イランへの攻撃は十分だったのか-沈黙守るイスラエル、国内では議論
(ブルームバーグ): イスラエルはイランに対する19日の報復攻撃について、これまでのところ公式には沈黙を守っている。しかし、イスラエルのアナリストや当局者の間では、今回の攻撃の規模が強さの表れなのか、それとも弱さの表れなのかを巡り議論が行われている。
イラン第3の都市イスファハンを標的にした攻撃が行われたとの報道から程なく、かつてイスラエルの国家安全保障担当高官を務めていたエヤル・フラタ氏は「イランがわれわれに攻撃を仕掛ける時には以下の点を理解しておかなくてはならない。イスラエルにはいつでも攻撃する能力があり、深刻な打撃を与えることが可能だということだ」と軍のラジオで発言。「われわれには高い能力を持つ空軍があり、米国もわれわれの味方だ」と語った。

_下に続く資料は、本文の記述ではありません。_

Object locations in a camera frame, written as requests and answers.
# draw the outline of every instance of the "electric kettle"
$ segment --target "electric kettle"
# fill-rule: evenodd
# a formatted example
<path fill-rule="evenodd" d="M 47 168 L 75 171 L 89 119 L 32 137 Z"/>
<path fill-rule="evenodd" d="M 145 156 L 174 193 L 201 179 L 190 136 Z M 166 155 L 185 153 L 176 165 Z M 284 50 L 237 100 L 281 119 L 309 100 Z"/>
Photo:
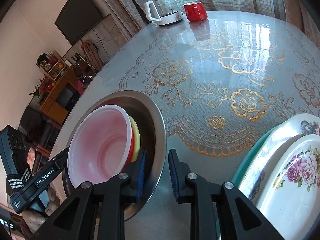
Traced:
<path fill-rule="evenodd" d="M 175 0 L 148 0 L 144 6 L 147 19 L 152 23 L 169 25 L 183 19 Z"/>

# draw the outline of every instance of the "round table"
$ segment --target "round table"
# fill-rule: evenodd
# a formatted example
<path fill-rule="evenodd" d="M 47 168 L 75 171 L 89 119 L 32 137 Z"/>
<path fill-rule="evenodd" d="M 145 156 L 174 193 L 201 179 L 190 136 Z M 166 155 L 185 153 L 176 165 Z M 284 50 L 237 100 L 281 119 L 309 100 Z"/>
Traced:
<path fill-rule="evenodd" d="M 295 26 L 258 14 L 210 11 L 199 23 L 149 24 L 90 83 L 50 158 L 94 103 L 137 90 L 162 112 L 167 152 L 175 148 L 192 172 L 221 184 L 272 127 L 294 114 L 320 116 L 319 57 Z M 62 176 L 53 183 L 64 200 Z M 125 223 L 126 240 L 188 239 L 189 224 L 189 205 L 175 202 L 166 160 L 153 196 Z"/>

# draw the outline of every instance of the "white kettle handle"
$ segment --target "white kettle handle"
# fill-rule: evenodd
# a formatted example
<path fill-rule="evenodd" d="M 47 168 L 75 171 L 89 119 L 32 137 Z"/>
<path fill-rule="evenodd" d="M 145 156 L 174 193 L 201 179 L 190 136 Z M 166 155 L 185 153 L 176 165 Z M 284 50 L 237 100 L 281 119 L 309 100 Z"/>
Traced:
<path fill-rule="evenodd" d="M 144 8 L 145 8 L 145 10 L 146 10 L 146 16 L 147 16 L 147 19 L 148 19 L 149 21 L 161 22 L 160 15 L 159 15 L 159 13 L 158 13 L 158 11 L 157 11 L 157 9 L 156 9 L 156 6 L 155 6 L 155 4 L 153 3 L 152 0 L 151 0 L 151 1 L 147 1 L 147 2 L 144 4 Z M 156 17 L 158 17 L 158 18 L 153 18 L 153 17 L 151 16 L 150 8 L 151 8 L 151 10 L 153 11 L 153 13 L 156 15 Z"/>

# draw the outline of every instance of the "metal bolt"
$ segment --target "metal bolt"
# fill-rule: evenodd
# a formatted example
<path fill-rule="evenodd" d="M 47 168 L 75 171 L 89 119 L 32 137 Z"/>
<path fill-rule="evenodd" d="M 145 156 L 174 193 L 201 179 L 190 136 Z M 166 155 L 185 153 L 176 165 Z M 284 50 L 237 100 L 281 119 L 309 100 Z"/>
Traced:
<path fill-rule="evenodd" d="M 195 174 L 195 173 L 189 173 L 189 174 L 188 174 L 188 178 L 189 178 L 189 179 L 196 179 L 196 178 L 197 178 L 197 174 Z"/>
<path fill-rule="evenodd" d="M 224 186 L 227 188 L 227 189 L 232 189 L 233 188 L 233 184 L 231 182 L 226 182 L 224 184 Z"/>
<path fill-rule="evenodd" d="M 83 182 L 83 183 L 81 184 L 81 187 L 82 187 L 82 188 L 89 188 L 90 186 L 91 186 L 91 183 L 88 182 L 88 181 L 85 181 L 85 182 Z"/>
<path fill-rule="evenodd" d="M 126 179 L 127 177 L 128 177 L 128 174 L 124 172 L 119 174 L 119 179 Z"/>

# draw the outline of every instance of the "wall-mounted television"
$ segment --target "wall-mounted television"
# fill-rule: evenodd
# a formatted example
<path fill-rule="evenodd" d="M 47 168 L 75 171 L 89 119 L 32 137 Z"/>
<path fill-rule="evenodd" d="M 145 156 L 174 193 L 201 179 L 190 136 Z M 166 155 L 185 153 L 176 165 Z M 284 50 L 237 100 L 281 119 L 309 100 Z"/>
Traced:
<path fill-rule="evenodd" d="M 70 44 L 74 45 L 102 19 L 101 12 L 91 0 L 68 0 L 55 25 Z"/>

イラン、イスラエルによる無人機攻撃確認-試みは失敗とも主張
「弱い」。X(旧ツイッター)でこうつぶやいたのは、ネタニヤフ政権で国家治安相を務める強硬派のイタマル・ベングビル氏だ。同氏は約1週間前にイスラエルがイランからの直接攻撃を受けて以降、徹底的な報復を要求してきた。
イスファハンには軍事基地や施設が複数あり、イランが13日にイスラエルを攻撃した際の発射地点の一つがあったと考えられている。
米当局者2人は、イスラエルがイランに対する報復攻撃に踏み切ったと認めた。イスラエル当局者によると、同国政府は高官や大使館に対し、今回の攻撃については確認も議論もしないよう指示。こうした対応はほぼ従来通りだという。イランの国営メディアはイスラエルによる無人機での攻撃を確認したが、作戦は失敗し、被害はなかったとしている。
イスラエルのアナリストの多くは、先週末のイランによるミサイル・無人機攻撃の大半を撃退できたことの重要性を強調しており、イスラエルの対応は意図的に抑制されたものだったとみている。
対外情報機関モサドの元高官、シマ・シャイン氏は同国テレビ局に対し、今回の攻撃は限定的ではあるものの、イスラエルに何ができるかを示すものだと語った。